# What to produce
Please copy each line of the records below that includes the word "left".

-------- Recorded data

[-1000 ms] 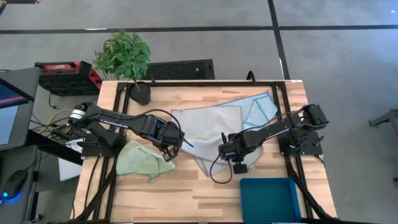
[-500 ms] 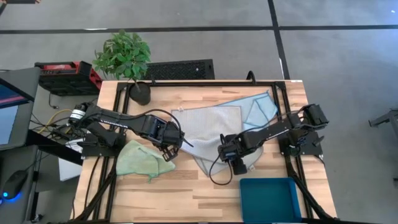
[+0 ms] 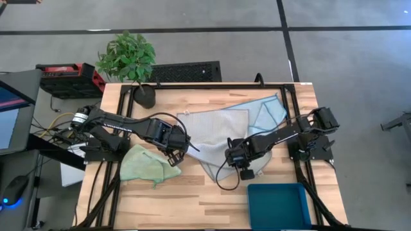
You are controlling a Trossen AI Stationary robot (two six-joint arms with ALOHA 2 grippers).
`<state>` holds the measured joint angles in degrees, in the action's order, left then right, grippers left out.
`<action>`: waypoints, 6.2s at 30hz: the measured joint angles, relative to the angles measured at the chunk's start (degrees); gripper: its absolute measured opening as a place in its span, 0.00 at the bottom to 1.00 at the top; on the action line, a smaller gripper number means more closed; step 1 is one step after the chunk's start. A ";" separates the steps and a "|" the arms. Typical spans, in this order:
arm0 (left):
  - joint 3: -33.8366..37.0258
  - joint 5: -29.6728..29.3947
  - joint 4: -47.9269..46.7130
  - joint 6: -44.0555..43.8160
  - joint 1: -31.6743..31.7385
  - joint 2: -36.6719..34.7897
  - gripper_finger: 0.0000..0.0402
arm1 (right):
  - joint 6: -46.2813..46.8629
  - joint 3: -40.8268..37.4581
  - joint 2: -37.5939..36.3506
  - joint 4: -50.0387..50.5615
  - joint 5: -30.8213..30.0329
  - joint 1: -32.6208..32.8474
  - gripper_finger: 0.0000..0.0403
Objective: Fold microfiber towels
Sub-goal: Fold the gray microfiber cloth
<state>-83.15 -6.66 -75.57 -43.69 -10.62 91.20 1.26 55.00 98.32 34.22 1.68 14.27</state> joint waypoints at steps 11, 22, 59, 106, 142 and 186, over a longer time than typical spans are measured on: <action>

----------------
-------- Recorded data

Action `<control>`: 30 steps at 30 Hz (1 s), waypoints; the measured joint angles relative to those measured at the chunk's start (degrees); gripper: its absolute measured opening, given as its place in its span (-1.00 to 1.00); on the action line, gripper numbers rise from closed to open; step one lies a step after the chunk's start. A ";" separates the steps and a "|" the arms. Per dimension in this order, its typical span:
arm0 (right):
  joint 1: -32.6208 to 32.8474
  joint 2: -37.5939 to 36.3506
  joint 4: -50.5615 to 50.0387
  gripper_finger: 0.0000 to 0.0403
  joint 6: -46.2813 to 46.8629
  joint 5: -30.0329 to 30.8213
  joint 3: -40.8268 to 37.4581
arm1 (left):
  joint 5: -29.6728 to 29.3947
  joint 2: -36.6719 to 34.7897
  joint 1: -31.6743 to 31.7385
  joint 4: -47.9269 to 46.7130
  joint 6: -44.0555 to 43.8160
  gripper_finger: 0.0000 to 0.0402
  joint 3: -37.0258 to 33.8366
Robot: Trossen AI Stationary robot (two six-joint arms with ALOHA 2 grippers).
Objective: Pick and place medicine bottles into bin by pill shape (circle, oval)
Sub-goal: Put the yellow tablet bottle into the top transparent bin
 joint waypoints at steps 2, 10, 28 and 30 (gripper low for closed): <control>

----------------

# Solution to the problem
`<state>` holds the measured joint angles in degrees, in the action's order, left then right, grippers left out.
arm0 (left):
arm1 (left):

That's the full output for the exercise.